• _WORK INSTRUCTION_
Your answer should be only the lines below from the one with "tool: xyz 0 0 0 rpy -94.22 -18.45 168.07" to the one with "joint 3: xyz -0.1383", repeated exactly, ends included.

-- DATASET EXTRACT follows --

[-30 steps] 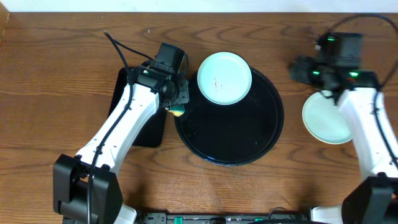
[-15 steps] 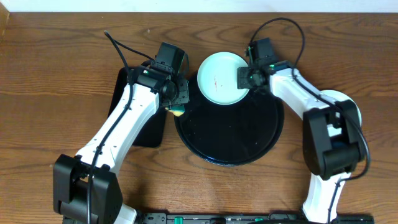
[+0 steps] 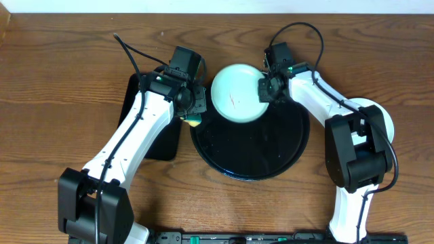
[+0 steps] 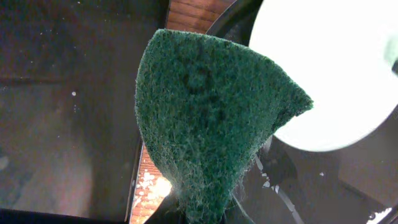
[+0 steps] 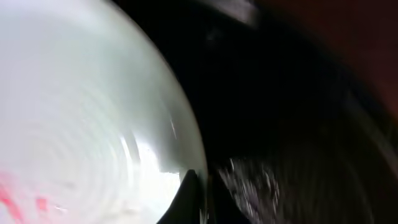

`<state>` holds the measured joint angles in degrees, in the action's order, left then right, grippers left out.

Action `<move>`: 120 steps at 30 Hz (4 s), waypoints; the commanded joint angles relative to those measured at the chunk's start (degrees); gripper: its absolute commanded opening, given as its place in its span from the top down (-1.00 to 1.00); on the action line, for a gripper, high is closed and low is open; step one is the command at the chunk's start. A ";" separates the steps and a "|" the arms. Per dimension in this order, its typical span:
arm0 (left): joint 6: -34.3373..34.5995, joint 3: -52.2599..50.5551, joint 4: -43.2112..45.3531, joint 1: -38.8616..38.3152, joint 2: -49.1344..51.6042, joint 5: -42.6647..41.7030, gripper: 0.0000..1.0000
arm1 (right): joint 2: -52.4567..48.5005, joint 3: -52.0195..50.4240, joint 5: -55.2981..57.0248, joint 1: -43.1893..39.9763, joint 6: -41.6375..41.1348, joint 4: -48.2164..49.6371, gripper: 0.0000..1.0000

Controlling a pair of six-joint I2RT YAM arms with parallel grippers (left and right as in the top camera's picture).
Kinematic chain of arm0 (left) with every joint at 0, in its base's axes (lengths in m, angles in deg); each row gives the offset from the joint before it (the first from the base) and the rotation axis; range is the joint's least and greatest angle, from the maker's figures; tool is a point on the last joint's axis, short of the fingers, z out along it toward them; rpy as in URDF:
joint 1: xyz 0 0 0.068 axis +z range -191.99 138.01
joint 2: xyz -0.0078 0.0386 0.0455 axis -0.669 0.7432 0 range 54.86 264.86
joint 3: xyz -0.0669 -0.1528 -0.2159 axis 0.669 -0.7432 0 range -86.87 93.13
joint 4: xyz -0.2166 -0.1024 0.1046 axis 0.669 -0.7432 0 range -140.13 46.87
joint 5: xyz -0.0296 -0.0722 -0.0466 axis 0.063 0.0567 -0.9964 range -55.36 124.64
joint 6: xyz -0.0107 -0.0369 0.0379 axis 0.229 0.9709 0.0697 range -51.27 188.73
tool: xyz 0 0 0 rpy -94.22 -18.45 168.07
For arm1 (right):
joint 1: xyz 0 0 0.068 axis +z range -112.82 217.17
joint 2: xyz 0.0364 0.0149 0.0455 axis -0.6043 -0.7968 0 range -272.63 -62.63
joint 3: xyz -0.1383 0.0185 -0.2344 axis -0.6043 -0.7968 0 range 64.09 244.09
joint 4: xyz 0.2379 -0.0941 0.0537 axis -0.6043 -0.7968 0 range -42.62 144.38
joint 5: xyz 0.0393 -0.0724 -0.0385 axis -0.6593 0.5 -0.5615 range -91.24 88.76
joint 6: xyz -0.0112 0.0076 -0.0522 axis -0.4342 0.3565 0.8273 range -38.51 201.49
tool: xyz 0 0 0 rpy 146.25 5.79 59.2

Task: Clean dirty plates on tray and stack at the side
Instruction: 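Reach right gripper to the remaining green plate and pull it inward, then move the sponge with left gripper onto the green plate, then scrub the green plate with the sponge while right gripper holds rim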

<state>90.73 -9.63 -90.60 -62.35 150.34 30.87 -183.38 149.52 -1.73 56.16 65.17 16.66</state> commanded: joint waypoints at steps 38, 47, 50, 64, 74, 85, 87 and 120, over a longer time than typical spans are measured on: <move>-3.37 -0.31 2.08 -3.10 3.48 0.79 0.85 | 3.74 -9.51 -5.95 0.57 -3.58 -13.60 0.96; -4.44 -0.31 7.32 -5.97 8.46 0.76 0.85 | 3.74 -10.67 -7.56 1.22 -4.02 -12.24 0.97; -4.35 -0.31 9.07 -7.82 10.93 0.74 0.85 | 3.74 -10.67 -7.54 1.49 -4.02 -12.15 0.97; 5.22 -0.31 14.99 -16.37 21.51 0.70 0.85 | 3.74 -10.67 -7.48 1.49 -4.00 -12.35 0.97; -3.37 -0.28 17.53 -16.20 23.74 -31.28 0.85 | 3.74 -10.67 -7.26 1.49 -3.98 -12.17 0.97; 2.12 -0.28 18.01 -16.20 23.74 -8.33 0.85 | 3.74 -10.67 -7.02 1.46 -3.98 -12.11 0.97; 4.81 -0.28 18.05 -16.20 23.74 1.40 0.85 | 3.74 -10.67 -7.04 1.49 -4.00 -11.93 0.97; -2.71 -0.24 22.16 -13.90 23.67 -11.41 0.85 | 3.74 -10.67 -7.06 1.49 -3.74 -12.70 0.98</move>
<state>87.98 -9.22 -68.59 -77.65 172.97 10.59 -177.67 140.80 -9.17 56.44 61.32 5.08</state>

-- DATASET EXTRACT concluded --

• _SOLUTION TO THE PROBLEM_
tool: xyz 0 0 0 rpy -94.22 -18.45 168.07
For arm1 (right):
joint 1: xyz 0 0 0.068 axis +z range -112.82 217.17
joint 2: xyz 0.0364 0.0149 0.0455 axis -0.6043 -0.7968 0 range -272.63 -62.63
joint 3: xyz -0.1383 0.0185 -0.2344 axis -0.6043 -0.7968 0 range 64.09 244.09

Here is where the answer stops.